While we can all agree on the greatness and convenience of the PVR, for those who like to consume their sports live, and don’t mind staying up all night or setting alarms for insanely early hours, this was the west coast insomniacs’ sports week of the year.

The number of world class competitions encouraged the use of multiple monitors just to keep track of all the action.

The World Surf League was streaming live online with its renowned J-Bay Open in South Africa, and they were blessed with outstanding, high-performance, six to eight foot plus waves.

The new wave Brazilian Filipe Toledo fought through numerous hotly-contested, high-scoring heats to take the title.

Despite many other top-notch performances, it was his contest from start to finish.
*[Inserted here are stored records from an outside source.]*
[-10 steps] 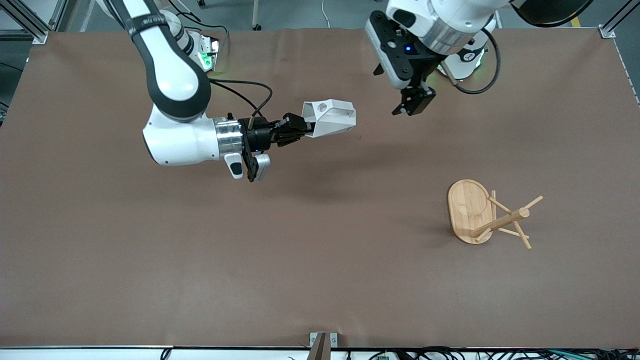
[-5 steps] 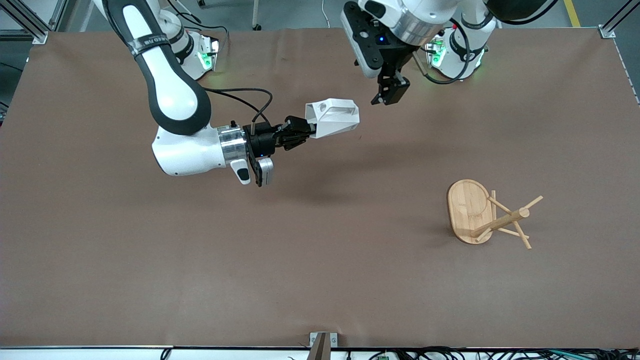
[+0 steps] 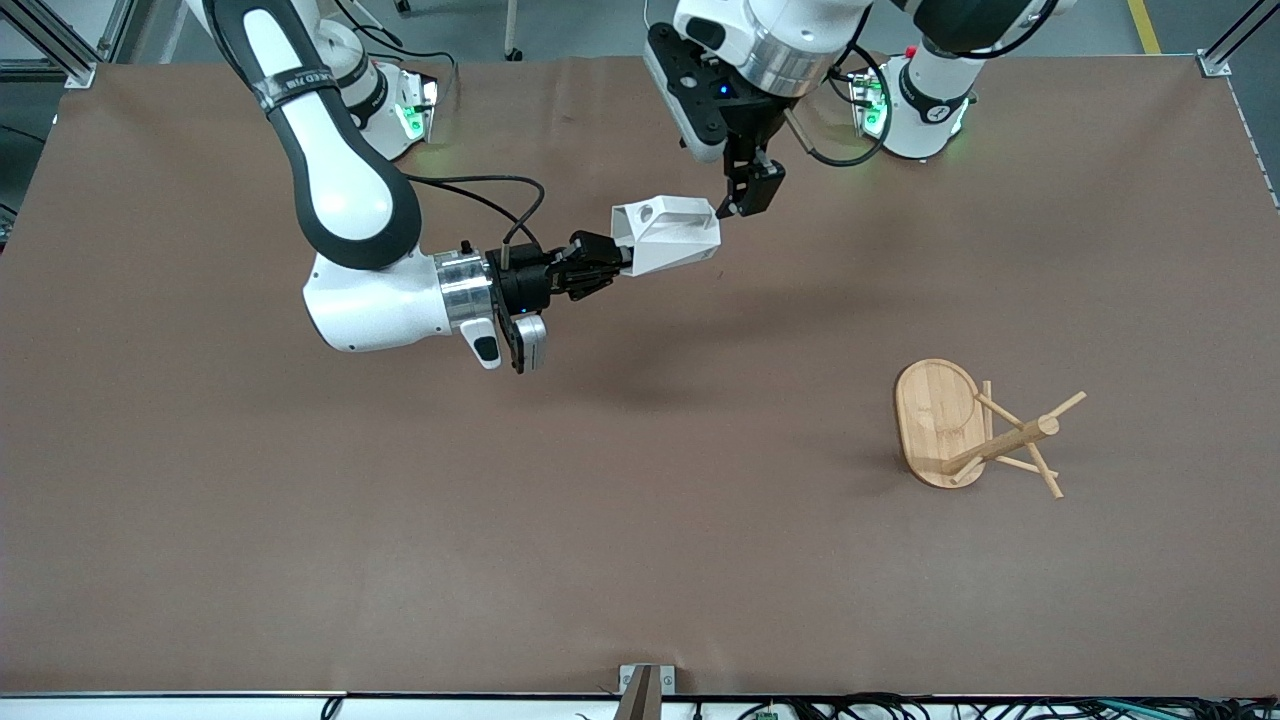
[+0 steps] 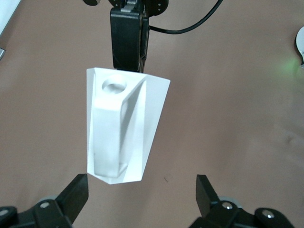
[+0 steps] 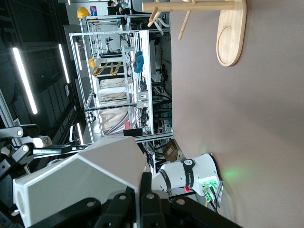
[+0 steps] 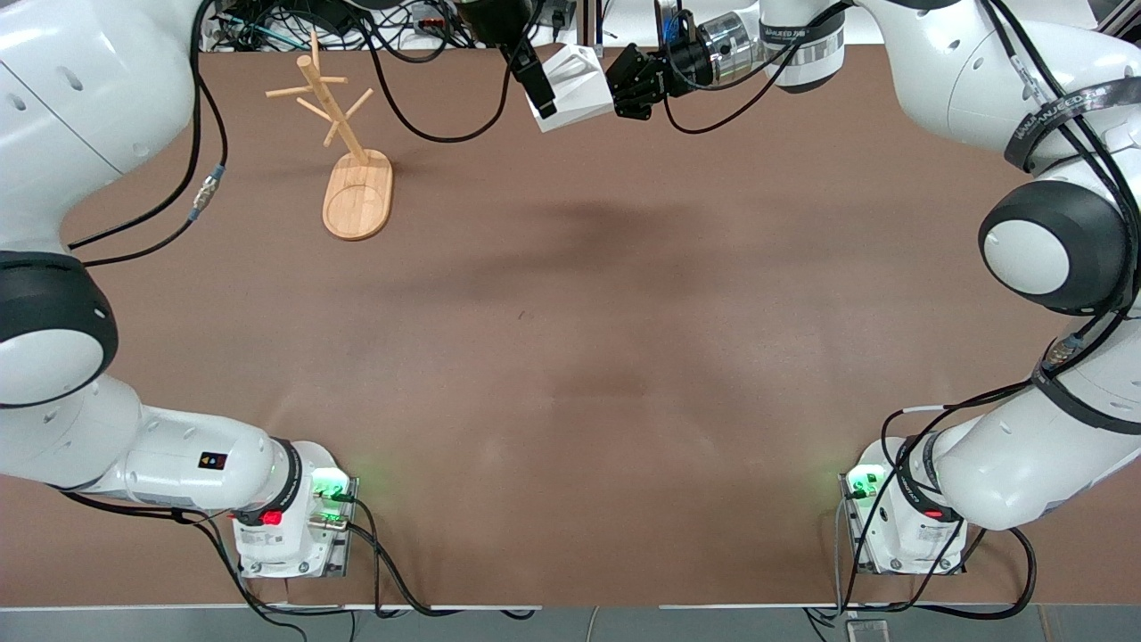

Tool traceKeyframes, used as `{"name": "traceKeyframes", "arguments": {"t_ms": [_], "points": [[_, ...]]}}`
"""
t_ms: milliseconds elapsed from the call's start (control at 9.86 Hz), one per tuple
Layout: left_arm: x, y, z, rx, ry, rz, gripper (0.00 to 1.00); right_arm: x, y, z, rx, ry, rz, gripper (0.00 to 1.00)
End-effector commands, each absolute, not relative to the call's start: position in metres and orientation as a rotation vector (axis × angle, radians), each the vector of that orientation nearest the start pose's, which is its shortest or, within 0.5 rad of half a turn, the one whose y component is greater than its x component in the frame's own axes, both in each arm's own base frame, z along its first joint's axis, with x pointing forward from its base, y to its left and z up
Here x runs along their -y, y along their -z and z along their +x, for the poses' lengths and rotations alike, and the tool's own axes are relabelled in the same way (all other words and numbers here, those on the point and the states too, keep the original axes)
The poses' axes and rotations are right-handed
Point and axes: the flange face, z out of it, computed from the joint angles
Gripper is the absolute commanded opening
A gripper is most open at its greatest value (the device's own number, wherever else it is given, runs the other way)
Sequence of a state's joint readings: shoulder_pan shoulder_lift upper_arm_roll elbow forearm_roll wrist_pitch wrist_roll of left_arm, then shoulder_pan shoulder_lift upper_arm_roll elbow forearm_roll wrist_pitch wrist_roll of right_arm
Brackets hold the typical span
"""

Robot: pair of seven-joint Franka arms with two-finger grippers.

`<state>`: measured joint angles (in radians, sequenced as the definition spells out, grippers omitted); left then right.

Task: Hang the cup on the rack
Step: 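Grasp the cup's top with the left gripper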

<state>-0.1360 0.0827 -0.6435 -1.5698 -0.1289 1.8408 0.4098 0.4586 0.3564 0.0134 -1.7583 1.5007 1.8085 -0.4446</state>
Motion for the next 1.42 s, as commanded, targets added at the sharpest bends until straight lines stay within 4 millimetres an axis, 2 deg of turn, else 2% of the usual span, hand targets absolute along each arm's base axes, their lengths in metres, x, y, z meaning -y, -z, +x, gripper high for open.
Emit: {"name": "traceKeyframes", "arguments": {"t_ms": [0,710,1319], "points": [[0.423,-0.583,0.442,-1.834,0.277,-2.734,1.0,-0.369,-0.414,0.544,0.197,-0.269,-1.71,0.0],[0.43,-0.561,0.458,-1.98,0.305,-2.635,1.0,-0.369,-0.414,0.544,0.196,-0.27,-1.71,0.0],[0.431,-0.55,0.462,-1.991,0.274,-2.647,0.95,-0.369,-0.416,0.544,0.197,-0.271,-1.709,0.0]]}}
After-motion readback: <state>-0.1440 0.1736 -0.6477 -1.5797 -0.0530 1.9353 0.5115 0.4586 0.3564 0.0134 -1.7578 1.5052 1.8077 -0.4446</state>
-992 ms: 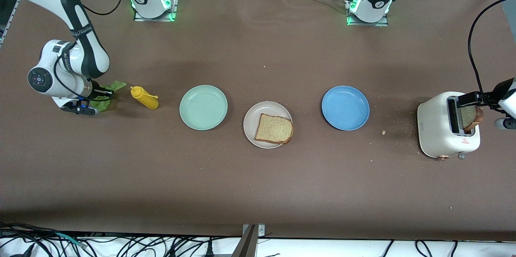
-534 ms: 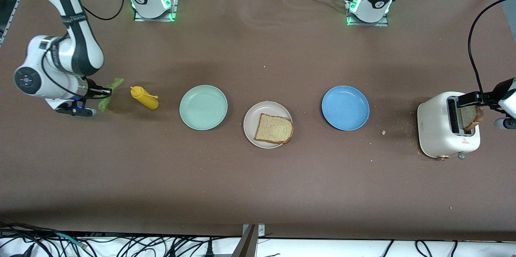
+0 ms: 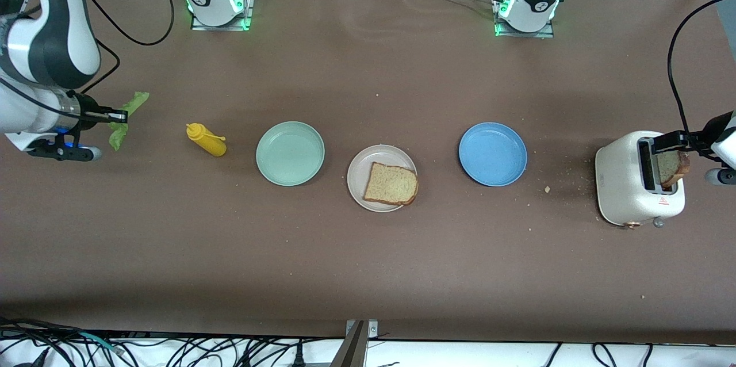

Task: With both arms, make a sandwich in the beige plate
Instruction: 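Lift the lettuce with the right gripper and carry it toward the beige plate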

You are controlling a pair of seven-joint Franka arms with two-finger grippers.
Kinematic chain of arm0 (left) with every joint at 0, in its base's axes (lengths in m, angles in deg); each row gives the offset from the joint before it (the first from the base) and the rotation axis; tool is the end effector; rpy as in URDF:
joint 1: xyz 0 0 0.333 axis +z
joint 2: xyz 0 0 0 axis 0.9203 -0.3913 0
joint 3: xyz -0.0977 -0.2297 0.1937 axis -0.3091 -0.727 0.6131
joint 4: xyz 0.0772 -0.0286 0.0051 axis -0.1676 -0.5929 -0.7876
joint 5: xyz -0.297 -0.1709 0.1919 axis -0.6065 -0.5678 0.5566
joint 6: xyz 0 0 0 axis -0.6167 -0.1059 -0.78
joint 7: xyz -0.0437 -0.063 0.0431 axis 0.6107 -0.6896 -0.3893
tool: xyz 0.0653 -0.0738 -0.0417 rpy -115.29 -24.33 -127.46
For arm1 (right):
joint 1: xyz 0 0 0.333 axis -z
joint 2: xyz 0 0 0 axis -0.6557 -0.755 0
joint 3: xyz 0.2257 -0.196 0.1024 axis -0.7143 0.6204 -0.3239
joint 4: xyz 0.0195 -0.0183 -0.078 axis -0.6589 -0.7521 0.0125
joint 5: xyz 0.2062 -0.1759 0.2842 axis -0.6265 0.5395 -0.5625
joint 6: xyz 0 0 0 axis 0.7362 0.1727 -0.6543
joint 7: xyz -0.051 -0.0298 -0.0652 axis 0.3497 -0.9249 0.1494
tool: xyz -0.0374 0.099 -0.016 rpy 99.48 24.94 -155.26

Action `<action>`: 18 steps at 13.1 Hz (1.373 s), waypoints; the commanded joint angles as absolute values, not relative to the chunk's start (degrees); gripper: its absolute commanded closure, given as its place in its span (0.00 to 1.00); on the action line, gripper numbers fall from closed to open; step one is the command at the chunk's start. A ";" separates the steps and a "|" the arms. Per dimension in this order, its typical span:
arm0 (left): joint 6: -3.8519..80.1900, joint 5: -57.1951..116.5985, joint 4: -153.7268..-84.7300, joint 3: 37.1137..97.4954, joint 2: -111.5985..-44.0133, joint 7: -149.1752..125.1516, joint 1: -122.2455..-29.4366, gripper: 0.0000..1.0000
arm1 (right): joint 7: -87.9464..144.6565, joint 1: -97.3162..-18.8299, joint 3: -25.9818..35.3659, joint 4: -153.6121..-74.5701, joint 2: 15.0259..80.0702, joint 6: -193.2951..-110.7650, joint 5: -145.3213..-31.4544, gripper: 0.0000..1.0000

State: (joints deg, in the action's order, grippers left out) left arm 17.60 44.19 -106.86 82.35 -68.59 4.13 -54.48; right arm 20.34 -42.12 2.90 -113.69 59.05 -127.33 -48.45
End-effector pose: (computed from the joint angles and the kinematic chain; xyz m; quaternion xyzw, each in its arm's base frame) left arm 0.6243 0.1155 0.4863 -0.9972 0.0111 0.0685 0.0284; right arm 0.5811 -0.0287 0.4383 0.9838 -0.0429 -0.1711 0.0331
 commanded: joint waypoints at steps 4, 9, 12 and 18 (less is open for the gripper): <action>17.25 45.55 -107.23 81.76 -67.92 4.19 -54.05 0.00 | -4.48 -41.15 -12.24 -108.06 59.15 -124.56 -51.35 1.00; 17.42 45.55 -107.14 81.85 -68.18 4.19 -53.70 0.00 | -24.81 -42.37 -17.89 -108.23 55.73 -136.58 -62.16 1.00; 17.42 45.55 -107.23 81.85 -68.18 4.28 -53.70 0.00 | -34.48 -46.93 -17.98 -107.88 51.52 -144.04 -64.72 1.00; 17.42 45.55 -107.23 81.94 -68.18 4.37 -53.61 0.00 | -53.56 -53.80 -18.07 -92.26 36.76 -149.78 -68.76 1.00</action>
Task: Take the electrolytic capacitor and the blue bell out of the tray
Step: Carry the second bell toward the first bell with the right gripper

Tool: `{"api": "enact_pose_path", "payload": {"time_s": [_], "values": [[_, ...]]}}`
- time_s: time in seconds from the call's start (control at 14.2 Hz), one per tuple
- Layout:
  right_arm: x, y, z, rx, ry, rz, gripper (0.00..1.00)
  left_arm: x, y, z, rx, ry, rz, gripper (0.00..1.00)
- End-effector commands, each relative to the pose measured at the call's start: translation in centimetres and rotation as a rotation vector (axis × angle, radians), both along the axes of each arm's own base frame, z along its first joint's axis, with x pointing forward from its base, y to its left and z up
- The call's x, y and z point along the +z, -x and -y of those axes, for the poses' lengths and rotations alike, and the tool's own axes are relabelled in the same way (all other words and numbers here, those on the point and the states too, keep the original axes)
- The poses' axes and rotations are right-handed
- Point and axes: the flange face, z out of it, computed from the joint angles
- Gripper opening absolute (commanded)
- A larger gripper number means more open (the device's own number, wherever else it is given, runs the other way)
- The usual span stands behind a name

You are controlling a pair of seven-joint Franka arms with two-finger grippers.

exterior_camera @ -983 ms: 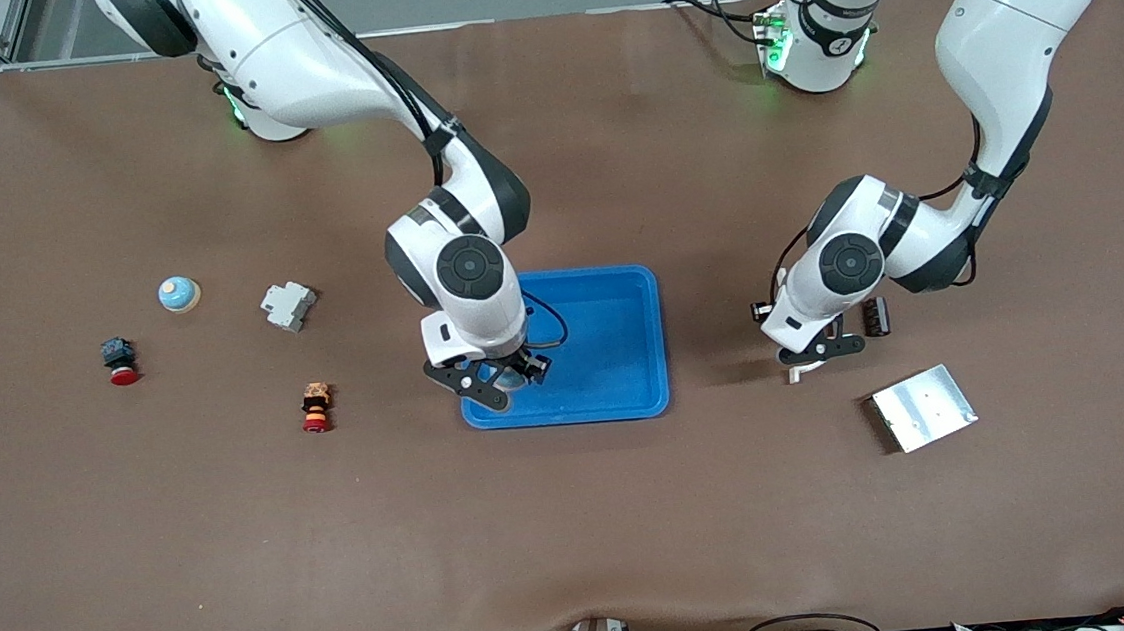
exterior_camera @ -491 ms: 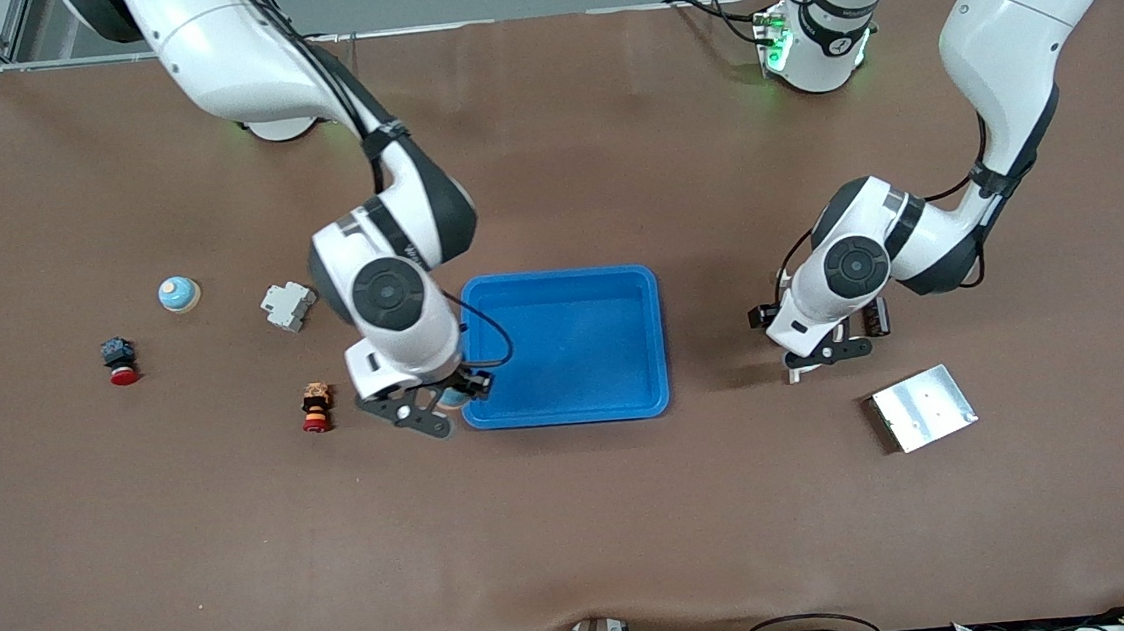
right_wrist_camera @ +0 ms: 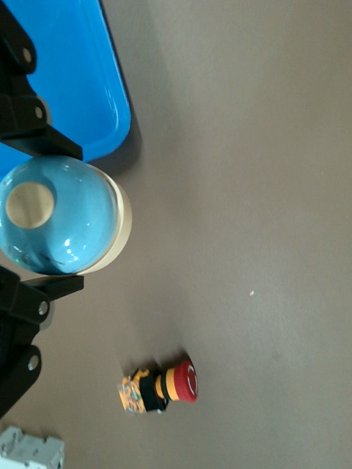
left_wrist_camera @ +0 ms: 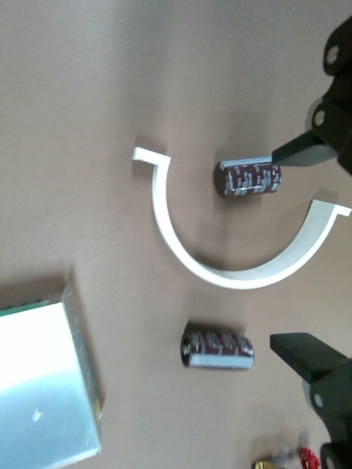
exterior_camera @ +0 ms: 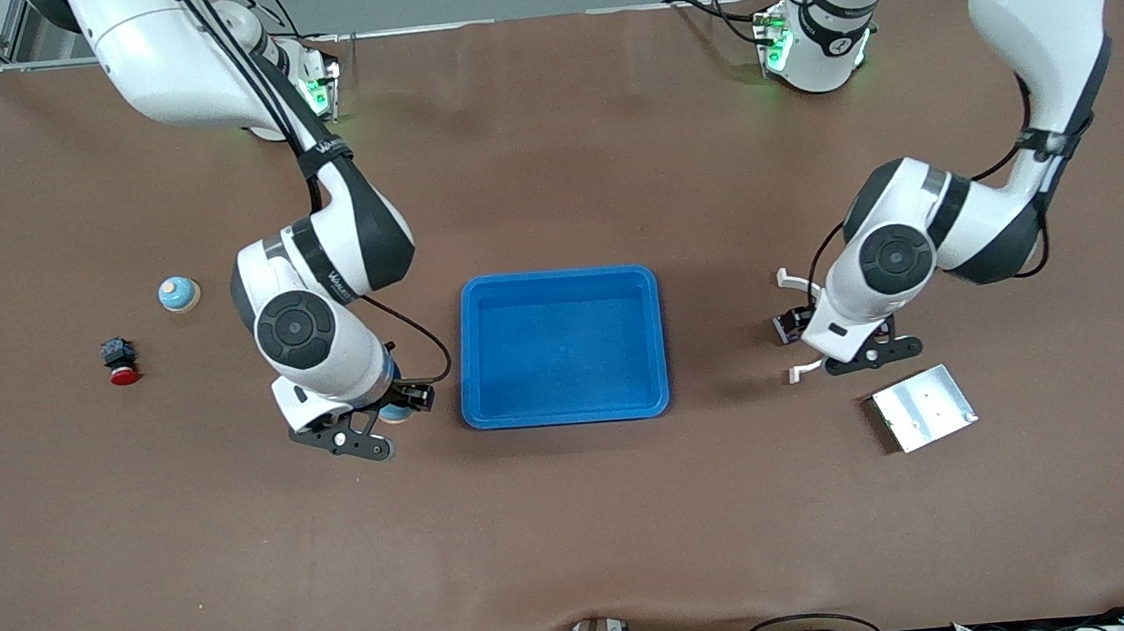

He put his stamp on it (literally) in Round 4 when he scored a perfect 10 ride that included spectacular back-to-back alley-oop aerial rotations during a wave that will go down in world tour history.

Fittingly, heading into Shark Week, the contest was halted on consecutive days due to appearances by “The Landlord”.

There was no sign of Michael Phelps, however.

By the way, what’s next: Conor McGregor fighting a shark?

The Tour de France and British Open, meanwhile, featured the two current greats of each of their sports winning at almost exactly the same time Sunday, and just a week after Roger Federer won Wimbledon number eight.

After three grueling weeks, Chris Froome won the Tour by a total of 54 seconds over runner-up Rigoberto Uran.

Divided by 21 stages, his average margin of victory over his closest challenger was 2.5 seconds per day.

That’s the difference between footnote and legend.

Things were similarly tight for much of the 146th Open Championship’s back nine Sunday at Royal Birkdale in northwest England.

After a setback on the 13th hole, Jordan Speith found himself one shot down with five to go, but he recovered with a birdie on 14 before a stunning 50-foot eagle putt on 15, ultimately winning by three strokes over final round playing partner Matt Kuchar.

10 back was Canada’s Austin Connelly, who had an awesome tournament for anyone, let alone a 20-year-old, who squeaked in by winning a four-man playoff in the qualifying final.

Taken together, it was a wild week of overseas sports in places 8-9 hours ahead of Vancouver time.

Now to catch up on sleep, hopefully without nightmares of Jaws.